Müller cell involvement is associated with Ccl2^−/−/Cx3cr1^−/− lesions by a sharp reduction of glutamine synthetase (GS), a marker of healthy Müller cells. Retinas from 3-month-old Ccl2^−/−/Cx3cr1^−/− mice were sectioned and labeled for GS (green) and Hoechst (blue) (A–D). For clarity, GS labeling is represented monochromatically (A, B). The superior hemisphere (A, C) exhibits normal GS patterning with strong label at the OLM, OPL, and ILM. Additionally, vertical striations archetypical of Müller cell processes can be seen. In comparison to superior hemisphere, inferior hemisphere (B, D) revealed abnormal GS labeling. The OLM and OPL bands of the GS label were absent in lesion columns (arrows). The absence of GS at the region of the OLM coincided with distally displaced nuclei characteristic of the lesions. A similar comparison was made with C57BL/6 age-matched control mice. GS labeling appeared similar in both the superior (E, G) and inferior (F, H) retina. However, there was reduced labeling in the OLM and OPL within both retinal halves. As viewed from the RPE, a 3D reconstruction of the outer nuclear layer from a non-lesioned superior (I) and lesioned inferior retina (J) illustrates the disruption of the OLM (red boxed plane).

Figure 7

Elevated GFAP expression and focal increases indicate an early Müller cell response as lesion onset commences in Ccl2^−/−/Cx3cr1^−/− mice.

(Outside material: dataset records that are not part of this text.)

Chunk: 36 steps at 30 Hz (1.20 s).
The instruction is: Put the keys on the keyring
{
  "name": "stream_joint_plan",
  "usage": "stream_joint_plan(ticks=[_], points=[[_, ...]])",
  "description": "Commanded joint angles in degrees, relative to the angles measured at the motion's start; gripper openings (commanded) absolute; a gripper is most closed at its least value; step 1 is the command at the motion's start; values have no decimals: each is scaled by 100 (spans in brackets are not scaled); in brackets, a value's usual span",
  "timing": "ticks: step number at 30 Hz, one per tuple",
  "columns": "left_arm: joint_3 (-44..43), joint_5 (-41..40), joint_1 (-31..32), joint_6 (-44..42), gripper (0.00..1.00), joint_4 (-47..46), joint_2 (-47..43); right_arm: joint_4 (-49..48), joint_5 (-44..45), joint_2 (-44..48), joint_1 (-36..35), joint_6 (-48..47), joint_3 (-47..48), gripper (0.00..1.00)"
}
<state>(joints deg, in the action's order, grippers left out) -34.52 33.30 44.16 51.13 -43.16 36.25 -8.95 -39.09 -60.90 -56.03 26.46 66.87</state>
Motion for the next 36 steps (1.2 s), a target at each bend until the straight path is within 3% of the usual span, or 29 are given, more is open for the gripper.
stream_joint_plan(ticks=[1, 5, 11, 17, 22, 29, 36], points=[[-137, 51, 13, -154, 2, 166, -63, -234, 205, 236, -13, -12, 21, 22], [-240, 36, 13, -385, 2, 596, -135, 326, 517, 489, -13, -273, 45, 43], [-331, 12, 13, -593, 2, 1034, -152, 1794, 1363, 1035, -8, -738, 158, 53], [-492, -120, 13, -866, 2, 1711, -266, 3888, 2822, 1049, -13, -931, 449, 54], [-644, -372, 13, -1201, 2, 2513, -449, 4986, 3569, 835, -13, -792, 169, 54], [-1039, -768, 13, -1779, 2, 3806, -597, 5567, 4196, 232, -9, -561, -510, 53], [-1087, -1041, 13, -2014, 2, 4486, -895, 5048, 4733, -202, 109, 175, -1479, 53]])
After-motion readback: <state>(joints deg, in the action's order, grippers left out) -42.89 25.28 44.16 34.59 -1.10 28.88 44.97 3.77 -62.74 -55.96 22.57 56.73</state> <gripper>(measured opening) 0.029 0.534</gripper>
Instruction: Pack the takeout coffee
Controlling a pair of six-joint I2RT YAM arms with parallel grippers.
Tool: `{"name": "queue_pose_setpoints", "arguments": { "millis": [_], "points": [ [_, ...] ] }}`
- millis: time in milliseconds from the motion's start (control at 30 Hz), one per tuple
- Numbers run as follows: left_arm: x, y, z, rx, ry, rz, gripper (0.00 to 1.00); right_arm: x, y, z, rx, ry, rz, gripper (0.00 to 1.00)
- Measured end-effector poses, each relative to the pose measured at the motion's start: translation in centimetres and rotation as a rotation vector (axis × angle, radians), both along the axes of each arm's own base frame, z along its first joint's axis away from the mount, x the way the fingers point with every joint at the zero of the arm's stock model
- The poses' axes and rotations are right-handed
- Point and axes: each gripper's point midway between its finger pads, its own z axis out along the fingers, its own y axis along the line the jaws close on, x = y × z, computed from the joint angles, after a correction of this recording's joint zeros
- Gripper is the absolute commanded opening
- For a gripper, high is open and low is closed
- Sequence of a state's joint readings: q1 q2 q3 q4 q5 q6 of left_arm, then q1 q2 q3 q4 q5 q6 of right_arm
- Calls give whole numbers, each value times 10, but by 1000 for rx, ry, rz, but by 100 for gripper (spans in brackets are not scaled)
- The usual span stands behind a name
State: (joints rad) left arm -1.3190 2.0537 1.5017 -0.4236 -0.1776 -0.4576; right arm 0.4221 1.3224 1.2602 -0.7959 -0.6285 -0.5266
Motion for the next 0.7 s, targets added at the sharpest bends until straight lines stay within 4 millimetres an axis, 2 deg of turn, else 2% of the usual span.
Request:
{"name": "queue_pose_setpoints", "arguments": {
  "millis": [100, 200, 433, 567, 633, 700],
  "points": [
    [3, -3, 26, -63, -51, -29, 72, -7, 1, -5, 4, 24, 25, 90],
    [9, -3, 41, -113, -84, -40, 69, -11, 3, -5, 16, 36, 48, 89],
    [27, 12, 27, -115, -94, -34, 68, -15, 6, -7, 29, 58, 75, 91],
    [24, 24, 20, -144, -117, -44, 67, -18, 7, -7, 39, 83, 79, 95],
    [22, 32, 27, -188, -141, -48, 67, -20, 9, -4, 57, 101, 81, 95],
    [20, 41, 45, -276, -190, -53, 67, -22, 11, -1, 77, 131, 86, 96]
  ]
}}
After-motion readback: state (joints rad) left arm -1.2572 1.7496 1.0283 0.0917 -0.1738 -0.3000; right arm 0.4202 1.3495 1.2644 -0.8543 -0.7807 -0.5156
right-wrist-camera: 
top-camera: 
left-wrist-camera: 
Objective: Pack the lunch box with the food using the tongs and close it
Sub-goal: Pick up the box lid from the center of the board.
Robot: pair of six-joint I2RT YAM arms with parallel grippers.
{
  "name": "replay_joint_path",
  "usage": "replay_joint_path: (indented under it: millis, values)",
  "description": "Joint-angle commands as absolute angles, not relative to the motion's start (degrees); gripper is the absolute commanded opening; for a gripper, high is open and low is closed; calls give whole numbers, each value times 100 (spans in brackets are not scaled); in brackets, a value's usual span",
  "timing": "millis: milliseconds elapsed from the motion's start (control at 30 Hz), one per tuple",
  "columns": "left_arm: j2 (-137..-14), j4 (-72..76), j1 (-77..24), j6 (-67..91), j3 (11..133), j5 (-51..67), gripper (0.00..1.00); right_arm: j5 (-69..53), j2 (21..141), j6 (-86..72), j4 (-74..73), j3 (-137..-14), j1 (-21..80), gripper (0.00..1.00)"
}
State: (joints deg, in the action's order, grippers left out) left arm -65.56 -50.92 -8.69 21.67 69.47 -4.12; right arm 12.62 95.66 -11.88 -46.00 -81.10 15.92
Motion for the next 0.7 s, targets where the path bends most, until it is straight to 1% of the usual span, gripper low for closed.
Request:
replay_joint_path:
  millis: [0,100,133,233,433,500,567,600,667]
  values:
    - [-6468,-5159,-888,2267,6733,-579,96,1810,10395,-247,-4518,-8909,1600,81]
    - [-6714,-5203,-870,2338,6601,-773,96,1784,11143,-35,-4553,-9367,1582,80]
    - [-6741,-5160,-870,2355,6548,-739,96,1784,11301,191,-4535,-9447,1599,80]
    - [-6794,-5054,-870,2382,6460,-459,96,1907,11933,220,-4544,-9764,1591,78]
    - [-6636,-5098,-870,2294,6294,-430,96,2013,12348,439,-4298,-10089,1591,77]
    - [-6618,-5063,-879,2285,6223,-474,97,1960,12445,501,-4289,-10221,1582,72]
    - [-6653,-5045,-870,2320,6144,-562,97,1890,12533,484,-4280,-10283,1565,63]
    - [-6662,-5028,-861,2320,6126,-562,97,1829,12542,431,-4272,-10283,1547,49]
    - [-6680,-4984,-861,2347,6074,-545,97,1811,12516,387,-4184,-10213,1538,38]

Whole retinal lysates from Ccl2^−/−/Cx3cr1^−/− mice immuno-blotted with GFAP and β-Actin (A) demonstrate a significant increase in GFAP expression at 3 and 6 months of age as compared to 3.5 month old wild type controls; bar graph (B). Immunofluorescence of GFAP in superior (C, D) and inferior (E, F) retina demonstrates that GFAP immunoreactivity is apparent within the inner processes of Müller cells in regions within, and immediately surrounding focal lesions of inner retina (E, F). More importantly, focal increases of GFAP very early in lesion development suggest Müller cell sensitivity to signals initiating photoreceptor degeneration (C, D, white arrows). C and E are monochromatic images from D and F, respectively.